Ma il 2026 segna il punto di svolta: la soglia psicologica dei 20.000 euro non è più un miraggio, e la battaglia tra i colossi dell’automotive si sta spostando proprio nel segmento delle citycar elettriche accessibili.
A guidare questa rivoluzione è il Gruppo Volkswagen, pronto a sferrare l’attacco decisivo contro la concorrenza franco-italiana di Stellantis e i rivali asiatici.
Volkswagen ID. Cross e ID. Polo: l’elettrico per tutti (davvero)

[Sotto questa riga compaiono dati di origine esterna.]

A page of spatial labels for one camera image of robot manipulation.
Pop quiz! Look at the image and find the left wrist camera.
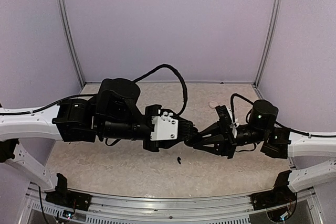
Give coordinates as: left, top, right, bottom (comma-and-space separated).
151, 111, 199, 141

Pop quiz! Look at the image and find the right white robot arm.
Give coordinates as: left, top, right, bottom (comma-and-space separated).
191, 100, 335, 205

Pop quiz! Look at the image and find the pink earbud charging case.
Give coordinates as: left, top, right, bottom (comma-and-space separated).
208, 101, 218, 109

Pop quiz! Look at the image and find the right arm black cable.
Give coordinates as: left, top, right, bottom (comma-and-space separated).
229, 93, 336, 154

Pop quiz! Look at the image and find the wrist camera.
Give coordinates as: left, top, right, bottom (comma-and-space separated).
151, 111, 199, 141
215, 105, 237, 134

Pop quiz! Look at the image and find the left aluminium corner post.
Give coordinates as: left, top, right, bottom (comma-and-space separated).
57, 0, 86, 88

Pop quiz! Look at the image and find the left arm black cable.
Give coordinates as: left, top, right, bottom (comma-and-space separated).
0, 63, 188, 146

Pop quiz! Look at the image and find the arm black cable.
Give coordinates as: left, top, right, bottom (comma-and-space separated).
229, 93, 336, 154
0, 63, 188, 146

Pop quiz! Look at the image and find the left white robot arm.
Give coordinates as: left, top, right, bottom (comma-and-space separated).
1, 78, 196, 206

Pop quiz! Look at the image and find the right aluminium corner post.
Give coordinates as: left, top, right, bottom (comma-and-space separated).
254, 0, 281, 89

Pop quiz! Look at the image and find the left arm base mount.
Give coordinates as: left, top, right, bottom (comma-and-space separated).
45, 190, 92, 211

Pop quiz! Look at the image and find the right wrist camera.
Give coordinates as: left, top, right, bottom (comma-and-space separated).
215, 105, 237, 134

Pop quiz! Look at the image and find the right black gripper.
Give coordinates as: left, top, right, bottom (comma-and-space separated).
192, 120, 267, 159

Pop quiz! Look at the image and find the aluminium corner post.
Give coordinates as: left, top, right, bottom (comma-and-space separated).
254, 0, 281, 89
57, 0, 86, 88

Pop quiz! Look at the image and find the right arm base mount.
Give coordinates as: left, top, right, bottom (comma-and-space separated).
250, 190, 297, 210

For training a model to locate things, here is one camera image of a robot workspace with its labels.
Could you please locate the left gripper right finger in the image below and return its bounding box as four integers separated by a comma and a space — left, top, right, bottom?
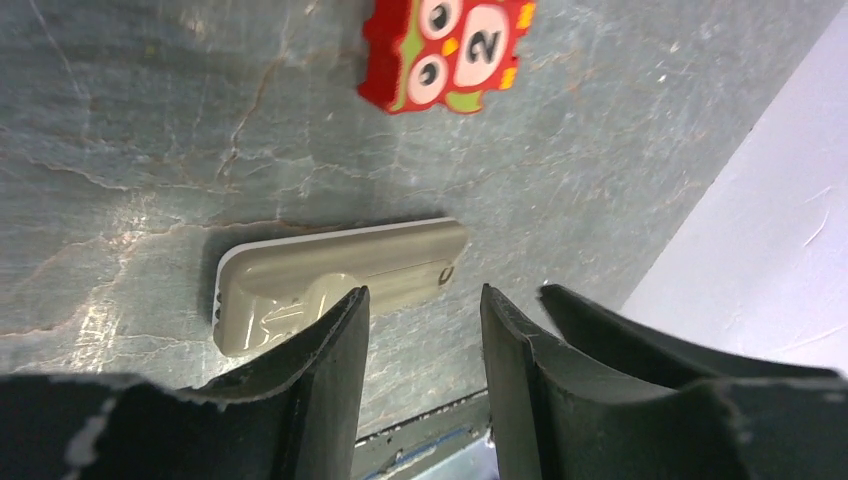
480, 284, 847, 479

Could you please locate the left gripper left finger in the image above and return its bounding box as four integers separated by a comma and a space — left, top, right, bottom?
1, 287, 369, 479

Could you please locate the beige remote control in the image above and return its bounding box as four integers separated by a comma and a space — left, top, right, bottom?
212, 217, 469, 357

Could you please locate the red dice block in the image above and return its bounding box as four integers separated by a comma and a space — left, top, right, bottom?
358, 0, 537, 114

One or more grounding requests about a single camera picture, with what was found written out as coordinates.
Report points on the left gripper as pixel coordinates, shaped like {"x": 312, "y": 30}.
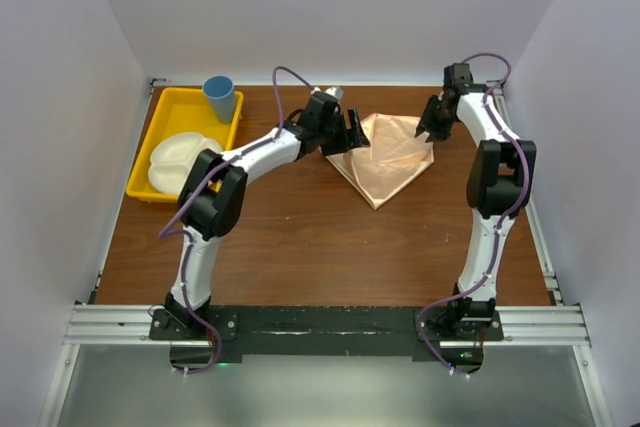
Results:
{"x": 349, "y": 138}

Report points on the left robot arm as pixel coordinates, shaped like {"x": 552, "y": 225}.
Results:
{"x": 212, "y": 197}

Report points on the white divided plate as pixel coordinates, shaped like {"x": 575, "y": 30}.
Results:
{"x": 173, "y": 158}

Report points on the blue plastic cup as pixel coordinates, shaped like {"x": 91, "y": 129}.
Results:
{"x": 219, "y": 90}

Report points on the yellow plastic tray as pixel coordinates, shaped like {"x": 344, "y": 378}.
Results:
{"x": 182, "y": 125}

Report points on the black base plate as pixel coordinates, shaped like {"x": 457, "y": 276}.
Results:
{"x": 229, "y": 334}

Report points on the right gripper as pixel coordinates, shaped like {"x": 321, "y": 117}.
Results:
{"x": 426, "y": 117}

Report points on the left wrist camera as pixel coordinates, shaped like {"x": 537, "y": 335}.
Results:
{"x": 335, "y": 91}

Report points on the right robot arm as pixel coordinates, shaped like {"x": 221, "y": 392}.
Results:
{"x": 498, "y": 188}

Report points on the peach cloth napkin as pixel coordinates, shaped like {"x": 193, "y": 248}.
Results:
{"x": 395, "y": 157}

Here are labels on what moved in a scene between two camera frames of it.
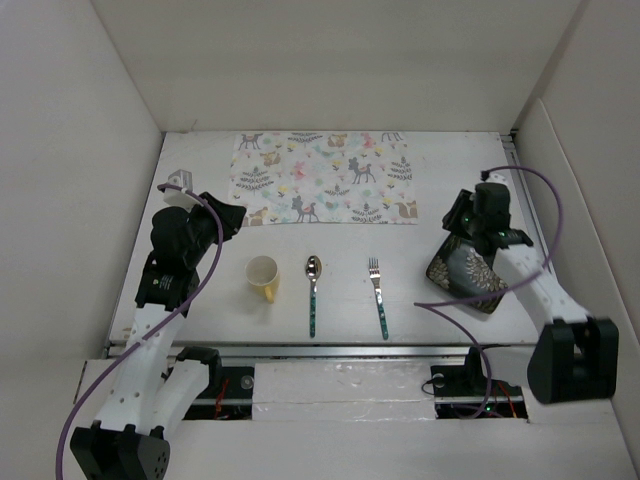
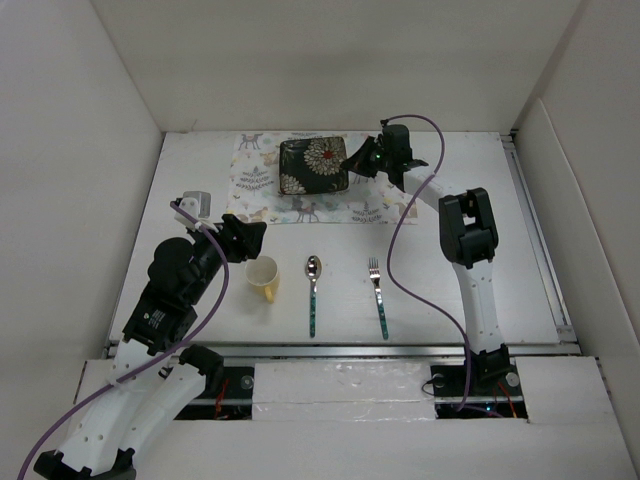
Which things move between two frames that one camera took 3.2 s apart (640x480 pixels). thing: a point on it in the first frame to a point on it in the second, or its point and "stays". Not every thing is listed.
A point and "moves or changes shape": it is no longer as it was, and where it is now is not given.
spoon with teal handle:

Wolfsburg ha accelerato i piani di sviluppo per i suoi modelli d’attacco. La strategia si poggia su due pilastri fondamentali pensati per l’Europa e perfetti per i centri urbani italiani:
- Volkswagen ID. Cross: Sarà l’erede spirituale (ma in chiave SUV/Crossover compatto) della storica Nuova Up!. Sviluppata su una variante accorciata della piattaforma MEB, l’obiettivo dichiarato è un prezzo di partenza inferiore ai 20.000 euro, grazie all’utilizzo di batterie al litio-ferro-fosfato (LFP), più economiche e longeve.
- Volkswagen ID. Polo (ID.2): La hatchback classica che punta a raccogliere l’eredità di un nome pesantissimo. Con un prezzo stimato intorno ai 25.000 euro al lordo degli incentivi, promette uno spazio a bordo da Golf, tecnologia di segmento superiore e un’autonomia che supererà i 400 km nel ciclo WLTP.
L’arrivo di questi modelli sul mercato italiano è destinato a ridisegnare i volumi di vendita, offrendo la solidità del marchio tedesco a cifre finalmente democratiche.
La risposta di Stellantis: Fiat Grande Panda e Leapmotor T03
Volkswagen non troverà un terreno sguarnito. In Italia, Stellantis sta già raccogliendo numeri impressionanti e la concorrenza è serratissima:
- Fiat Grande Panda: Il modello della rinascita per il brand torinese gioca la carta del design iconico, dello spazio intelligente e di un prezzo d’attacco estremamente competitivo per la versione elettrica, posizionandosi come la rivale diretta della ID. Polo.
- Leapmotor T03: Come abbiamo visto negli ultimi dati Motus-E, la piccola cinese importata e distribuita da Stellantis è la regina assoluta delle vendite in Italia. Il motivo? Un prezzo reale che, con le promozioni correnti, scende sotto la soglia dei 18.000 euro.
Perché i prezzi stanno scendendo adesso?
Non si tratta di beneficenza da parte dei costruttori, ma di una necessità industriale e tecnologica. I fattori chiave di questo crollo dei listini sono principalmente tre:
- Le batterie LFP (Litio-Ferro-Fosfato): Rispetto alle tradizionali batterie NMC (Nichel-Manganese-Cobalto), non utilizzano cobalto e nichel, abbattendo i costi di produzione di circa il 20-30%.
- Economie di scala sulle piattaforme: Condividere la stessa base tecnica per più modelli (es. ID. Cross, Cupra e Skoda) permette di spalmare i costi di ricerca e sviluppo.
- Pressione normativa e concorrenza cinese: I produttori europei sanno che per difendere le quote di mercato dall’invasione dei brand cinesi devono necessariamente presidiare la fascia sotto i 25.000 euro.
Il commento di MondoAutoElettriche.it
Fino a ieri l’auto elettrica in Italia è stata percepita come un lusso per pochi o come seconda auto da ricaricare nel garage della villa in periferia. L’arrivo di modelli come la Volkswagen ID. Cross e il consolidamento della gamma low-cost di Stellantis dimostrano che la transizione sta diventando popolare.
Quando l’automobilista italiano potrà scegliere tra un’utilitaria a benzina da 19.000 euro e una corrispettiva elettrica allo stesso prezzo (con costi di gestione azzerati e accesso libero alle ZTL), la discussione ideologica lascerà spazio alla convenienza economica. E quel momento è adesso.